Ingwe: Grandfather of Wilderness Awareness School
Born
M. Norman Powell in 1914 of British ancestry, Ingwe spent his childhood
running barefoot through the plains of Kenya with the young warriors of
the neighboring Akamba tribe. Adopted into their tribe, Ingwe learned
how to live close to the Earth.
In 1984, Ingwe joined Jon and Wilderness Awareness School to share the lessons of his Akamba people of holding and seeking positive Visions for the children of the future. For this and his wonderful storytelling, Ingwe will always be known as the Grandfather of Wilderness Awareness School.
You can read and listen to the dynamic stories and poems of Ingwe by purchasing them through the products section of this website.
Ingwe's Obituary
Adapted from a biography written by Mark Lisky
Norman “Ingwe” Powell, a conservationist and lifelong youth leader and co-founder of the Duvall, Washington-based Wilderness Awareness School, died Sunday, November 13, 2005, at his home in Red Bank, New Jersey. He was 91.
To his neighbors who only knew him casually, Powell was an articulate gentleman with a British accent. To his closer friends, friends who included the tribesmen of Africa and hundreds of youth and adults he has helped guide through Scouting and his involvement with Wilderness Awareness School , he was “Ingwe,” a Zulu word meaning “the leopard,” a youth mentor, skilled hunter and tracker, conservationist, adventurer, and author. Mr. Powell’s life story is as rich and full as any that could have been written by Hemingway or Faulkner.
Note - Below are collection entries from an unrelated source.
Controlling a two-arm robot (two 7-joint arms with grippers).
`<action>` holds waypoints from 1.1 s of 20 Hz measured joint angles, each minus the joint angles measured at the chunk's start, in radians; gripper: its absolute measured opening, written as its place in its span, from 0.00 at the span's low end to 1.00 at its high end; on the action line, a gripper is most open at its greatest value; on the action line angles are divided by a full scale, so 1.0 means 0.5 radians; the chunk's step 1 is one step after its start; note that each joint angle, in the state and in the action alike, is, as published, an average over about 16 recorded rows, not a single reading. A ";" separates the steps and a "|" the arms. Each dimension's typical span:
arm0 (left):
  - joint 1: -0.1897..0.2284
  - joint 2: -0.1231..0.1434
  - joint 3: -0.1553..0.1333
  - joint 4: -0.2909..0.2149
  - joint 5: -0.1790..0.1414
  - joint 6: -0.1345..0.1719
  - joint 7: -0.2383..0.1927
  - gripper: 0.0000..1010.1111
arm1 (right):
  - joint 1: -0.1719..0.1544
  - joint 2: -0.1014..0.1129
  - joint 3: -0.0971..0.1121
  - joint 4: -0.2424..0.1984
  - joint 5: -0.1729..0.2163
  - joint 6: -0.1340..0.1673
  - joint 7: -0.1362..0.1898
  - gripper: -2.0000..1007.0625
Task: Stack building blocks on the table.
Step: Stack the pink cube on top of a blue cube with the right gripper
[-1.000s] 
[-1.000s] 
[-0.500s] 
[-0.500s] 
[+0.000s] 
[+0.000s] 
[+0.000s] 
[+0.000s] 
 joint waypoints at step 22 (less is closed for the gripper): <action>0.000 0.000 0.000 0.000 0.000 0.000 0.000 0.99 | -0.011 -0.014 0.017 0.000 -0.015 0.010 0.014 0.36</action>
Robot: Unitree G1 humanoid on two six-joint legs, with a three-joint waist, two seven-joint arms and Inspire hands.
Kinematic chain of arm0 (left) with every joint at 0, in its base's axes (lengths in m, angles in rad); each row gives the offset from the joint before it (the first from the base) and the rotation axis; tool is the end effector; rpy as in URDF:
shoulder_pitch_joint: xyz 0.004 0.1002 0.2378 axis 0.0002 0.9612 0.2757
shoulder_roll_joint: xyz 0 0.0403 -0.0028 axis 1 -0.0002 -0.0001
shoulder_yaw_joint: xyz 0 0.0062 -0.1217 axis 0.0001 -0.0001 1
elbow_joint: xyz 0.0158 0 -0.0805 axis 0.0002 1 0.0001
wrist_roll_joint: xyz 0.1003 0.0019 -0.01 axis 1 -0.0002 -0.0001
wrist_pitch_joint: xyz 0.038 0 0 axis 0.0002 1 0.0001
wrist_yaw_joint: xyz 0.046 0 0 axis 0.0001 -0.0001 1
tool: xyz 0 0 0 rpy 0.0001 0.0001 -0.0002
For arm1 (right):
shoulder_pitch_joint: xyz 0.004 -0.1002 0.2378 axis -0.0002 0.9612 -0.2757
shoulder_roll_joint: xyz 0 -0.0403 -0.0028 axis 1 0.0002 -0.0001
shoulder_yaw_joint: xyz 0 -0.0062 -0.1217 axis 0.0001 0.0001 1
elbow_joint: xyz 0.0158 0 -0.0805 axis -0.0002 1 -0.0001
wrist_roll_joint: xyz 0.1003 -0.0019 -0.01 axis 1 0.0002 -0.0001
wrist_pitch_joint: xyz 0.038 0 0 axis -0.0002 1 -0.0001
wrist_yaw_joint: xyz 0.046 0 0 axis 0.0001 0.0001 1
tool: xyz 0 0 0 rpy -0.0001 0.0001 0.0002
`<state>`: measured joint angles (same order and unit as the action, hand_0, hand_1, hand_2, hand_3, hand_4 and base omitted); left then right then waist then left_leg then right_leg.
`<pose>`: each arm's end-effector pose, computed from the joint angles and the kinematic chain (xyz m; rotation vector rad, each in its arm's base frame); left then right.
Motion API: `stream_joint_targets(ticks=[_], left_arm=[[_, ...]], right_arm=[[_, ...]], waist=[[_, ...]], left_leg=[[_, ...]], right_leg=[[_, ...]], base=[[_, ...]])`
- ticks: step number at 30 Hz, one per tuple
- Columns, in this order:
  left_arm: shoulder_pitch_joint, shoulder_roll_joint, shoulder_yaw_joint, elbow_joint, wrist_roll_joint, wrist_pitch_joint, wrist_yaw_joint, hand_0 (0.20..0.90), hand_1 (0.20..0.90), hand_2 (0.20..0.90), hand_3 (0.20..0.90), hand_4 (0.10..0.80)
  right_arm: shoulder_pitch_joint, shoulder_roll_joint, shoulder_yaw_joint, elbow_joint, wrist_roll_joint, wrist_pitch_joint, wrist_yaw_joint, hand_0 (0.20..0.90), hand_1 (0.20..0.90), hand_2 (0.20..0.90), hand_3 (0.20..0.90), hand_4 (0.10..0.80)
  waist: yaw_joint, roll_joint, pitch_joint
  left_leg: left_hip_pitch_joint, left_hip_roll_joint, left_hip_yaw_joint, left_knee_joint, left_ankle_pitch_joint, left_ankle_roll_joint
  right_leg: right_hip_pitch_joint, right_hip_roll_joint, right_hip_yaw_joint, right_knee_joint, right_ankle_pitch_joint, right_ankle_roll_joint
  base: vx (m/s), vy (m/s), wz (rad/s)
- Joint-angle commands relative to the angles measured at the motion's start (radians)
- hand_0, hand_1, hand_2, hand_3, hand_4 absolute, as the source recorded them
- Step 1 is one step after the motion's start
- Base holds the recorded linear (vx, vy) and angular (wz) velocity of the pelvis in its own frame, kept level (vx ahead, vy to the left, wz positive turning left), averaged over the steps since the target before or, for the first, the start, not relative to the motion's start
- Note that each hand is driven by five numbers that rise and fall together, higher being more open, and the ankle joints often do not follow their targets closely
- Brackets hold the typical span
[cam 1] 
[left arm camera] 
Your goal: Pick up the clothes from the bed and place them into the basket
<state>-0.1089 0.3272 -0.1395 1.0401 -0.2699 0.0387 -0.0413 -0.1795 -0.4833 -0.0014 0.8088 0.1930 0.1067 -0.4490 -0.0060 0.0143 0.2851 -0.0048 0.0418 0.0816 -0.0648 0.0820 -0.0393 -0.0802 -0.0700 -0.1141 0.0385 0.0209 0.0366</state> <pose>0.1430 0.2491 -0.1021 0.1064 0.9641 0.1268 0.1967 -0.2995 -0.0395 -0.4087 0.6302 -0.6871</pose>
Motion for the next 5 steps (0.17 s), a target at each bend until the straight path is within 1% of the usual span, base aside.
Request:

Born in South Africa in 1914, Powell was the fourth generation of a family who settled there in 1820. In 1919, his father went to Kenya, lured by stories of limitless bounty and indescribable beauty. A year later he sent for his family, thus beginning the great adventure that would shape Powell’s life.
Norman Powell grew up in a time when the fabled untamed African wilderness still existed, an age he colorfully recounted in his 1995 book, Ingwe, and his 2003 Echoes of Kenya and Other Poems, where the elephant trumpeted at dawn, the lion roared at sunset, and the leopard prowled the starlit night. He found some of his closest lifetime friends among the young African tribesmen who taught him the ways of the wilderness, even as their elders taught him the ways of the tribe and the significance of tradition. He was so skilled and dedicated in the ways of nature and tribal customs that Norman Powell, a white man of British ancestry, was fully initiated as a warrior of the Akamba tribe. Since that time, he has helped lead hundreds of youth in coming of age rites of passage ceremonies and wilderness awareness training.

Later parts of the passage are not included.